Имеются ли ещё какие-нибудь препят­ствия, кроме гордости, мешающие интеллек­туалу прийти в Церковь? Нам кажется, что это - метод, или стиль, мышления. Интелли­гент идёт от частного к целому. И разумеется, никогда не достигает целого. Он наблюдает явления, обнаруживает закономерности, стро­ит гипотезы и изобретает. Но феномены - это только фрагменты бытия, сумма феноменов никогда не будет равна ноумену вещей, в то время как ум интеллектуала привык моде­лировать, и, даже веря в Бога, он склонен производить богословское моделирование Божества, то есть иметь дело со своим ин­теллектуальным произведением.

Возникает вопрос: что же мешает интеллек­туалу, осознавшему, что путь к Богу - это, прежде всего, мистический путь? Ему нужны огромные усилия, чтобы сконцентрировать­ся на молитве. Ученый привык размышлять над темой. В молитве - общаются, образуют духовную связь, ищут единства на личност­ном плане - человеческая душа и Божество,- через молитву конечное отражает в себе об­раз бесконечного и сотворенное включается в бытие абсолютного. Ум интеллектуала испытывает здесь постоянный соблазн - заме­нить молитву медитацией, где он оказывает­ся в своём привычном ментальном русле.

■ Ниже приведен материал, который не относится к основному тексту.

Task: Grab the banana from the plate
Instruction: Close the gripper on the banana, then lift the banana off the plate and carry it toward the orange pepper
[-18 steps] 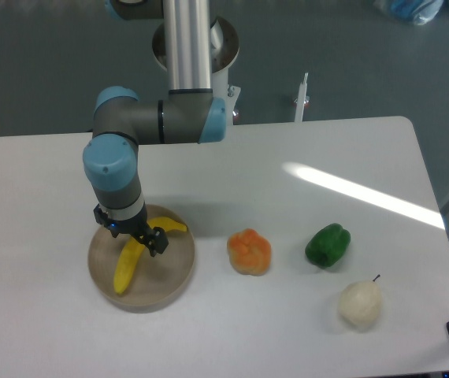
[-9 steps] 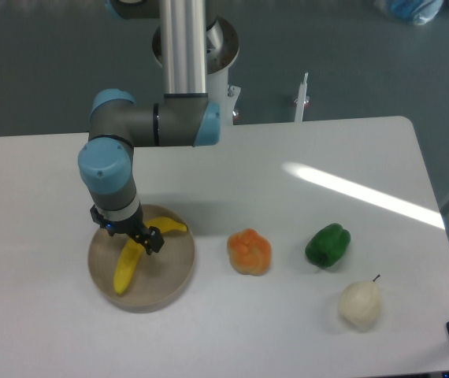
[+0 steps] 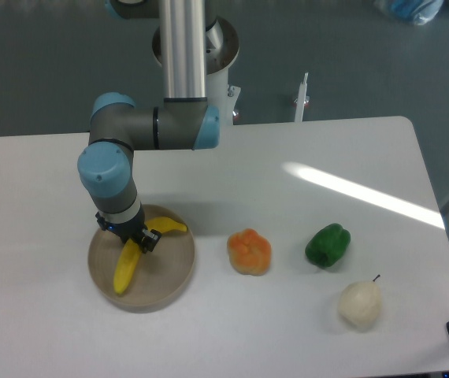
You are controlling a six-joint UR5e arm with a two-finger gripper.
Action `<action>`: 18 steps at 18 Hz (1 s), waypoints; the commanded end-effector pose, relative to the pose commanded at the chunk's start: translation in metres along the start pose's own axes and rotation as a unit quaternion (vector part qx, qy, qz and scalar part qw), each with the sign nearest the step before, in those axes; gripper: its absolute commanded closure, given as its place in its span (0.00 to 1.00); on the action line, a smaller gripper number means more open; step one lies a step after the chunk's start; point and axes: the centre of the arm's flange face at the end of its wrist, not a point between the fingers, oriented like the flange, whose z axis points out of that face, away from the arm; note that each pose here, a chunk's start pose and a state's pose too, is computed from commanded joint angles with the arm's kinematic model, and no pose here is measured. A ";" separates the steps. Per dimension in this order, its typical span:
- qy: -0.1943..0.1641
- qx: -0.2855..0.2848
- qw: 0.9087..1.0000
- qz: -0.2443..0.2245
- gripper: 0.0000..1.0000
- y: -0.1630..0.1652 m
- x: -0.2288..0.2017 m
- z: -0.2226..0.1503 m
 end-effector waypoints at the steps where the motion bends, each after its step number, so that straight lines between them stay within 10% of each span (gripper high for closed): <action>1: 0.000 0.000 1.000 0.000 0.61 0.000 0.000 0.000; 11: -0.017 0.024 1.000 -0.003 0.71 0.002 -0.016 -0.039; 18: -0.036 0.016 0.999 0.025 0.71 0.060 -0.120 -0.113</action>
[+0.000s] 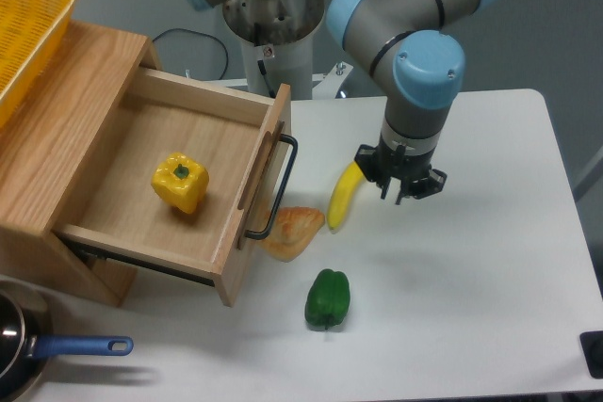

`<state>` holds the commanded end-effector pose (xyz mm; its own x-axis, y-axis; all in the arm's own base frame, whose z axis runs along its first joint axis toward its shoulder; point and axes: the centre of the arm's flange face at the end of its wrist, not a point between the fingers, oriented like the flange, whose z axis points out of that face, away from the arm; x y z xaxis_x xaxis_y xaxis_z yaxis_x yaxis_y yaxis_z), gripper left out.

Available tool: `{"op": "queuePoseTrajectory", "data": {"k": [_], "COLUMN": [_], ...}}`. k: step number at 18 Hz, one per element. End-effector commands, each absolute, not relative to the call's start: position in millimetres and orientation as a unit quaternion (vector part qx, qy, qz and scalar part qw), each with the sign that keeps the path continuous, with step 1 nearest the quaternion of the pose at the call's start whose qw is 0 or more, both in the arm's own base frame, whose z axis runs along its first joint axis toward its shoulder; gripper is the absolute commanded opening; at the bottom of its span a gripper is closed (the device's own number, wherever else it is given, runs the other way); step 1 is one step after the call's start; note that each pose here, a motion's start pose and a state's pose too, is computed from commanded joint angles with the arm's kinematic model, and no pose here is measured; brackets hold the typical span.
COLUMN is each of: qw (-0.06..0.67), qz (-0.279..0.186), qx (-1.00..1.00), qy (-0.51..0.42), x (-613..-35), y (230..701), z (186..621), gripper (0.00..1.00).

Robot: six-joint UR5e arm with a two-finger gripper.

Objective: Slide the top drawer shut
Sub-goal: 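Lower the gripper beside the drawer front near its metal handle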

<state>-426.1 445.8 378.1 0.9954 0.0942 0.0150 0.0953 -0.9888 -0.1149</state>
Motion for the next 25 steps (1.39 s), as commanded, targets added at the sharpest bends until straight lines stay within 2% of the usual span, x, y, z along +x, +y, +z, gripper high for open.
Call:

Но медитативная молитва - это только тень молитвы. Она не может насытить человечес­кого духа, она не может озарить глубины сердца, более того, она не может обуздать че­ловеческие страсти. Это всё тот же холод­ный интеллектуальный свет. Человек видит разительное несоответствие между тем, что он вычитал в книгах о молитве, и своим на­личным состоянием. Интеллигент похож на человека, который хочет вырыть колодец, но, вместо этого, стучит бесплодно киркой по неподдающемуся камню и, вконец осла­бев в своих усилиях, забрасывает работу. Более того, интеллигент обвиняет не себя, а само святоотеческое учение о молитве, которое не принял (или не понял), и, не по­жертвовав ничего для молитвы, считает, что он не получил обещанного.

Следует помнить о трёх условиях молит­вы. Первое условие - это покаяние,- когда слова молитвы как бы сливаются в один вопль: «Помилуй». Второе условие - борь­ба со своими страстями, и особенно - с гор­дыней; человек должен увериться в Боге и разувериться в себе: «Я - ничто. Ты - всё». Третье условие - контроль над поступающей информацией. То, что не является необходи­мым, является лишним и обременительным. Без ограничения сенсорного восприятия слова молитвы перестанут быть слышны самому человеку. Они заглохнут в шуме и жуж­жании помыслов.